The emerald cockroach wasp (Ampulex compressa, also known as the jewel wasp) is a parasitoid wasp of the family Ampulicidae. It is known for its reproductive behavior, which involves using a live cockroach (specificially a Periplaneta americana) as a host for its larva. A number of other venomous animals which use live food for their larvae paralyze their prey. Unlike them, Ampulex compressa initially leaves the cockroach mobile, but modifies its behaviour in a unique way.
As early as the 1940s it was published that wasps of this species sting a roach twice, which modifies the behavior of the prey. A recent study using radioactive labeling proved that the wasp stings precisely into specific ganglia. Ampulex compressa delivers an initial sting to a thoracic ganglion of a cockroach to mildly paralyze the front legs of the insect. This facilitates the second sting at a carefully chosen spot in the cockroach’s head ganglia (brain), in the section that controls the escape reflex. As a result of this sting, the cockroach will now fail to produce normal escape responses.

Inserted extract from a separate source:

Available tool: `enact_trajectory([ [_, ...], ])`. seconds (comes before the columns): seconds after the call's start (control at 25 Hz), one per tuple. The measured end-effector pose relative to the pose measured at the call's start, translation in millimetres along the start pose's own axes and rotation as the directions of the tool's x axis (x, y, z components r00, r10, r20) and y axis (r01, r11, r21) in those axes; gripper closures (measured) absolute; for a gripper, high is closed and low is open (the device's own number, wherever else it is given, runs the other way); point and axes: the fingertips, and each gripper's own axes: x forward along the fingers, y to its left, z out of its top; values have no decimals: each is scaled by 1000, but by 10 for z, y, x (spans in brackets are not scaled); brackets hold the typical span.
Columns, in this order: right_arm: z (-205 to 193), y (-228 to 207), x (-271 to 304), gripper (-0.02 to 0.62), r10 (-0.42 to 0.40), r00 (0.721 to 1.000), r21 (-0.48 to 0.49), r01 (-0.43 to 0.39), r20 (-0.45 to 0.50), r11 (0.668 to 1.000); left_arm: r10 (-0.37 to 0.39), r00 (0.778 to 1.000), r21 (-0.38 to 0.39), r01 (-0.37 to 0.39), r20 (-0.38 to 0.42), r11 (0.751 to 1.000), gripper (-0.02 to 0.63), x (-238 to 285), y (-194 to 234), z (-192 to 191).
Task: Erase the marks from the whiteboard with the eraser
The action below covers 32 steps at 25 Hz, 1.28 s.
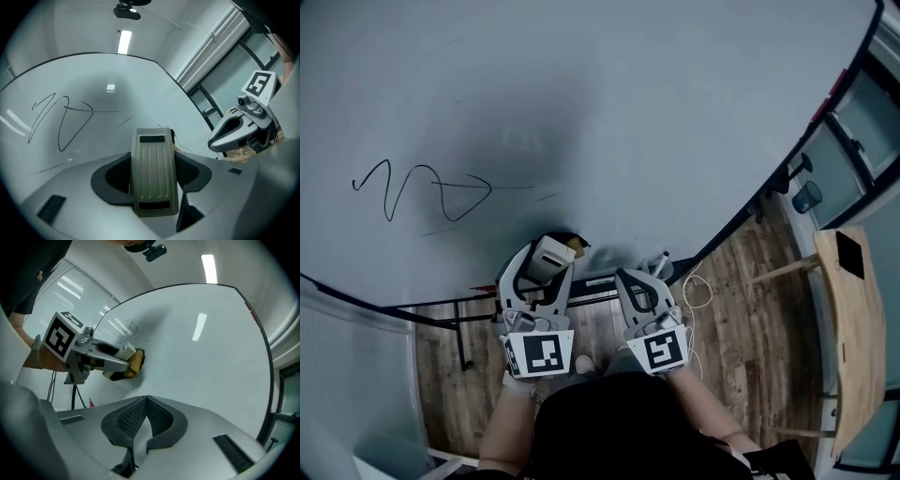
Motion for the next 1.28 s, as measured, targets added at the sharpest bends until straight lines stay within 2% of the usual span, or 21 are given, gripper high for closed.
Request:
enact_trajectory([
  [0.32,54,-27,321,566,155,987,14,-156,51,988,113,992,116,-118,54,986,347,235,271,613],
  [0.56,176,-153,440,566,261,957,-1,-263,126,965,186,980,188,-196,71,962,347,412,328,916],
  [0.72,189,-119,446,566,334,931,-12,-336,145,942,224,972,228,-233,67,945,347,502,327,948],
  [1.0,222,42,522,566,394,904,-16,-397,164,918,204,974,243,-223,99,944,347,525,343,915],
  [1.28,300,219,655,566,359,921,-24,-359,149,933,152,984,331,-175,95,927,344,461,364,787],
])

The wasp, which is too small to carry the cockroach, then drives the victim to the wasp’s den, by pulling one of the cockroach’s antennae in a manner similar to a leash. Once they reach the den, the wasp lays an egg on the cockroach’s abdomen and proceeds to fill in the den’s entrance with pebbles, more to keep other predators out than to keep the cockroach in.
The stung cockroach, its escape reflex disabled, will simply rest in the den as the wasp’s egg hatches. A hatched larva chews its way into the abdomen of the cockroach and proceeds to live as an endoparasitoid. Over a period of eight days, the wasp larva consumes the cockroach’s internal organs in an order which guarantees that the cockroach will stay alive, at least until the larva enters the pupal stage and forms a cocoon inside the cockroach’s body. After about four weeks, the fully-grown wasp will emerge from the cockroach’s body to begin its adult life.
The wasp is common in tropical regions (Africa, India and the Pacific islands), and has been introduced to Hawaii by F. X. Williams in 1941 as a method of biocontrol. This was unsuccessful because of the territorial tendencies of the wasp, and the small scale on which they hunt.
Imagine, if you will, how a wasp evolved the ability to perform brain surgery complete with a drug that turns a cockroach into a docile zombie it can lead around like a dog on a leash. I emphasize the word imagine because any story you come up with is a work of fiction. Such fiction is the basis of the Theory of Evolution.